- **Work instruction**: Copy the data below exactly, omitting any picture it contains.

- **Stored data**:
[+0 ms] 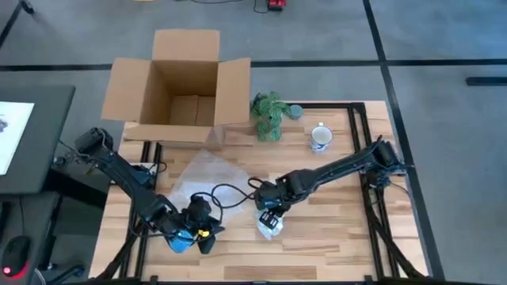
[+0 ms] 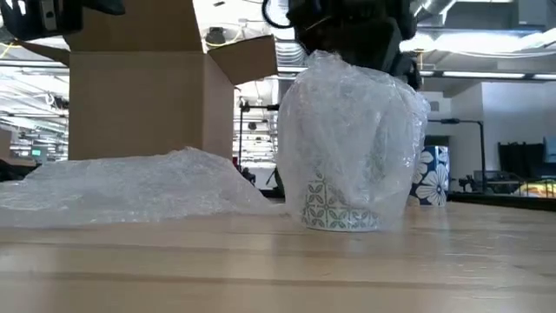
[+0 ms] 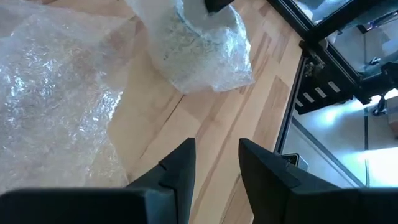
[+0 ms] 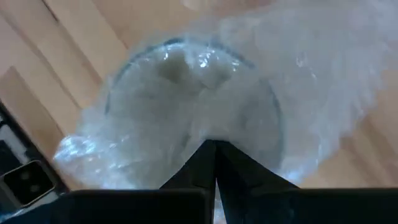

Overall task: Wrap mug
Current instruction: Wrap the green mug with the bubble wrap

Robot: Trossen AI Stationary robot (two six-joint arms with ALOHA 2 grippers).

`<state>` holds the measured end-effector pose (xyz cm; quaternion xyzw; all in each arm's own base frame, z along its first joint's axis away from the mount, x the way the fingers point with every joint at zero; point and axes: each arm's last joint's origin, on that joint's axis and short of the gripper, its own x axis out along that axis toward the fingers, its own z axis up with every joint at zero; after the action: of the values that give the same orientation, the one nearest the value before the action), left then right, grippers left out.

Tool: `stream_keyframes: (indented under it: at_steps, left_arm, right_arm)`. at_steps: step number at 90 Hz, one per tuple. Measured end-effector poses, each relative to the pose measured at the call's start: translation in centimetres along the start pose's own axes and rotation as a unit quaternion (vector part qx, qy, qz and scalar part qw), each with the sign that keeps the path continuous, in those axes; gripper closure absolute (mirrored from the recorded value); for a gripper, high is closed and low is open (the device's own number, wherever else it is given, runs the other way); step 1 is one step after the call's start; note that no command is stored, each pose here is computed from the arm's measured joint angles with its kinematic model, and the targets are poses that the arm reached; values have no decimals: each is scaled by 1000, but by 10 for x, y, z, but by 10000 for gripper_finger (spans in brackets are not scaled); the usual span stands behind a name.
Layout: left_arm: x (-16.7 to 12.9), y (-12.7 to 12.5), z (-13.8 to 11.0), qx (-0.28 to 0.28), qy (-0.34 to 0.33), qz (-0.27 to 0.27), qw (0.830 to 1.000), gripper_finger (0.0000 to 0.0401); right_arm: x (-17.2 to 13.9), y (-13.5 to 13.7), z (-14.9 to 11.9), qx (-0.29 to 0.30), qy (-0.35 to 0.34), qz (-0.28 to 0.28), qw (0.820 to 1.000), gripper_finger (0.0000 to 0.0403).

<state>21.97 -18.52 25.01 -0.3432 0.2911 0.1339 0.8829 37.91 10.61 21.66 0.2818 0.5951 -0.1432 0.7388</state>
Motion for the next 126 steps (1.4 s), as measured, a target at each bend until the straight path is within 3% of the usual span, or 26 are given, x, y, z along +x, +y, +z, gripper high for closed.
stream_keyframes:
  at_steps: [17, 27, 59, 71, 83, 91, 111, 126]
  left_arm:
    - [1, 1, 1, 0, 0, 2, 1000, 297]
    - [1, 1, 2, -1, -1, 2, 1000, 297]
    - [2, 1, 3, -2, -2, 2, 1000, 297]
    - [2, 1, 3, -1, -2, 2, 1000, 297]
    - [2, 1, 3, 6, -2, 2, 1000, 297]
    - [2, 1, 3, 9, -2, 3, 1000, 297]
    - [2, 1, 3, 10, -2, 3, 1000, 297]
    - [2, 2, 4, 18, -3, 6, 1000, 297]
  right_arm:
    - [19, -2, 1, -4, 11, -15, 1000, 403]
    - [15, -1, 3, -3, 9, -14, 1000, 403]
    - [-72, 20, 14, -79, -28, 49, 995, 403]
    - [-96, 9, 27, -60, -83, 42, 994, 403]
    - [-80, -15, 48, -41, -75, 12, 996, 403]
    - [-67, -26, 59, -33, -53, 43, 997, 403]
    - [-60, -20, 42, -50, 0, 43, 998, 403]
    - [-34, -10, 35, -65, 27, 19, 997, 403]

- **Task result**:
[+0 ms] 
[+0 ms] 
[+0 ms] 
[+0 ms] 

Overall task: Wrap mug
Current instruction: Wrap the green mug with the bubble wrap

Robot: Trossen AI Stationary robot (two six-joint arms with ALOHA 2 grippers).

`<state>` holds the measured end-effector pose (xyz cm; quaternion xyzw; all in each arm's own base frame, z along its first joint's axis away from the mount, x the way the fingers point with every joint at zero; point and axes: each arm's last joint's origin, on that joint's axis and short of the gripper, its own x axis out along that axis toward the fingers, its own z axis up with every joint at zero; after the action: of the values that give the same orientation, the one nearest the value before the action), left then right, grippers left out.

Tool: `stream_keyframes: (indented under it: at_steps, left_arm, right_arm)`. at_steps: step number at 90 Hz, one per tuple. Measured end-effector poses, each relative to the pose measured at the call's start: translation in centimetres along the start pose's own axes and rotation as a unit quaternion (vector part qx, qy, qz and scalar part qw), each with the sign that keeps the path continuous, in those axes; gripper closure absolute (mirrored from the recorded value); for a gripper, high is closed and low is open (the device's own number, wherever else it is given, runs the other way); step 1 is one step after the call's start; note that no command is stored, each pose here is computed from the arm's measured joint angles with its kinematic model, and the targets are poses that the arm reached; values have no decimals: each is scaled by 1000, but by 10 for x, y, z, but by 10000 for gripper_finger (spans in brackets are not scaled); the usual span stands behind a name.
Layout: left_arm: x (-16.7 to 12.9), y (-12.7 to 12.5), z (-13.8 to 11.0), qx (-0.28 to 0.28), qy (-0.34 to 0.33), qz (-0.27 to 0.27), qw (0.830 to 1.000), gripper_finger (0.0000 to 0.0401); right_arm: x (-17.2 to 13.9), y (-13.5 to 13.7), z (-14.9 to 11.9), qx (-0.29 to 0.30), qy (-0.35 to 0.34), qz (-0.28 to 0.28), qw (0.820 to 1.000), gripper_finger (0.0000 to 0.0403).

<state>21.97 -18.52 25.01 -0.3432 0.2911 0.1339 0.8829 37.91 10.61 21.66 0.2818 0.5951 -0.1432 0.7388</state>
Motion for the next 126 steps (1.4 s), as measured, a target at each bend until the straight path is within 3% of the usual span, or 26 are given, x, y, z along +x, +y, +z, gripper high for closed.
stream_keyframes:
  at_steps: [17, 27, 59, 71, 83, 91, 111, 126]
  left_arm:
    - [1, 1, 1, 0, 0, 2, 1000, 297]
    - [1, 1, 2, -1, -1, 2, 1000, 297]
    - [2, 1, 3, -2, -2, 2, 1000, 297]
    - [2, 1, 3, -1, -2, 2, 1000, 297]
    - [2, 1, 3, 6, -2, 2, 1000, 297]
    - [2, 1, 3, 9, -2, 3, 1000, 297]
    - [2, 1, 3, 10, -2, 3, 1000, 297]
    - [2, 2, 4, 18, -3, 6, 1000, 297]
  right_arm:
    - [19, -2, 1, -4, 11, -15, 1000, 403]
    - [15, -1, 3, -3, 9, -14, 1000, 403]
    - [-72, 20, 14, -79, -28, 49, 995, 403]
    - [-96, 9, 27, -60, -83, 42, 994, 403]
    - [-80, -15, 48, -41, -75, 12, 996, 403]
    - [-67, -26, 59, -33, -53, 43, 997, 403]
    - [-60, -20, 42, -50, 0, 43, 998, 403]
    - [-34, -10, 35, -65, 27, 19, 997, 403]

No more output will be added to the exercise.